### Activity
Retype each line exactly as it stands, beginning at the first line of the material and finishing with the line that contains "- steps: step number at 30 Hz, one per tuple".

------------

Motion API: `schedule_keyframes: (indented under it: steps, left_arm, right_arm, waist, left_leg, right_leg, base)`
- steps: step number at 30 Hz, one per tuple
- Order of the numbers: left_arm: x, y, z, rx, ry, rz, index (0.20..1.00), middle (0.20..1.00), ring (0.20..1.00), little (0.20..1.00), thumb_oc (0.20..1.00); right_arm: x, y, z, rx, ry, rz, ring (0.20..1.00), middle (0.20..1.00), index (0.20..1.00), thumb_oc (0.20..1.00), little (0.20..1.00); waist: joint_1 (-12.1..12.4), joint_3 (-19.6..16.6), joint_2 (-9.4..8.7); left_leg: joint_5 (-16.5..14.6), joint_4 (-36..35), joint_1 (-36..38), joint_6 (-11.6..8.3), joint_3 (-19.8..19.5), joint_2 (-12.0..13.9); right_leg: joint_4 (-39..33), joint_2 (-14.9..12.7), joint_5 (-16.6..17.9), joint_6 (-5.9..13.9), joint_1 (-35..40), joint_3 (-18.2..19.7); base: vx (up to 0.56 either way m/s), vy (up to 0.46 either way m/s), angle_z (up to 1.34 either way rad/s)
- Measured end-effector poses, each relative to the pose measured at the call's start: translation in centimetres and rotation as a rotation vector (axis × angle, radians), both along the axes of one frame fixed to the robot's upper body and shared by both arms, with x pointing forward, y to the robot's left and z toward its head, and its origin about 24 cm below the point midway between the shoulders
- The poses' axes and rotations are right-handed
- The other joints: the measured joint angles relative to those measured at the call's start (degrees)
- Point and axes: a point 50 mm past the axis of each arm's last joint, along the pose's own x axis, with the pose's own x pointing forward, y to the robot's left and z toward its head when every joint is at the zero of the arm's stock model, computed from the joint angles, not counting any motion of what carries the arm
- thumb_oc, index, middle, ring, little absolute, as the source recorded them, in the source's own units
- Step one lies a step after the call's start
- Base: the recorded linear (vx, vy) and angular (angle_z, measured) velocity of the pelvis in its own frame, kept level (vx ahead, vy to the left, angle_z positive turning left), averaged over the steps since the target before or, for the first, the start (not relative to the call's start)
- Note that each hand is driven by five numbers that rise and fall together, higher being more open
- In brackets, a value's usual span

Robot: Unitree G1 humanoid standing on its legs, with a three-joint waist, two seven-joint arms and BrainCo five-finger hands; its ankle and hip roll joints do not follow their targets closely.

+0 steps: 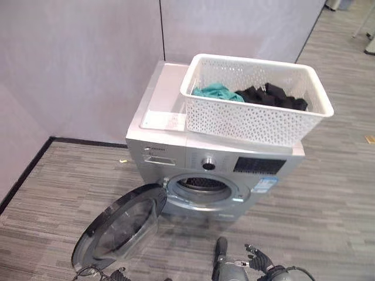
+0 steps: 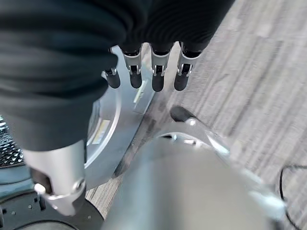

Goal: Grab the laundry basket,head to the washer,open it,put in the laundry and shut it.

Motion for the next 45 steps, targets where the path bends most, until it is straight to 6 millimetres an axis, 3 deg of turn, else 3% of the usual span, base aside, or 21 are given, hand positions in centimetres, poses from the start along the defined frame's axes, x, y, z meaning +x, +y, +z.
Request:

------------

### Task output
Motion API: `schedule_keyframes: (indented under it: steps, left_arm, right_arm, waist, left_leg, right_leg, base)`
- steps: step number at 30 Hz, one per tuple

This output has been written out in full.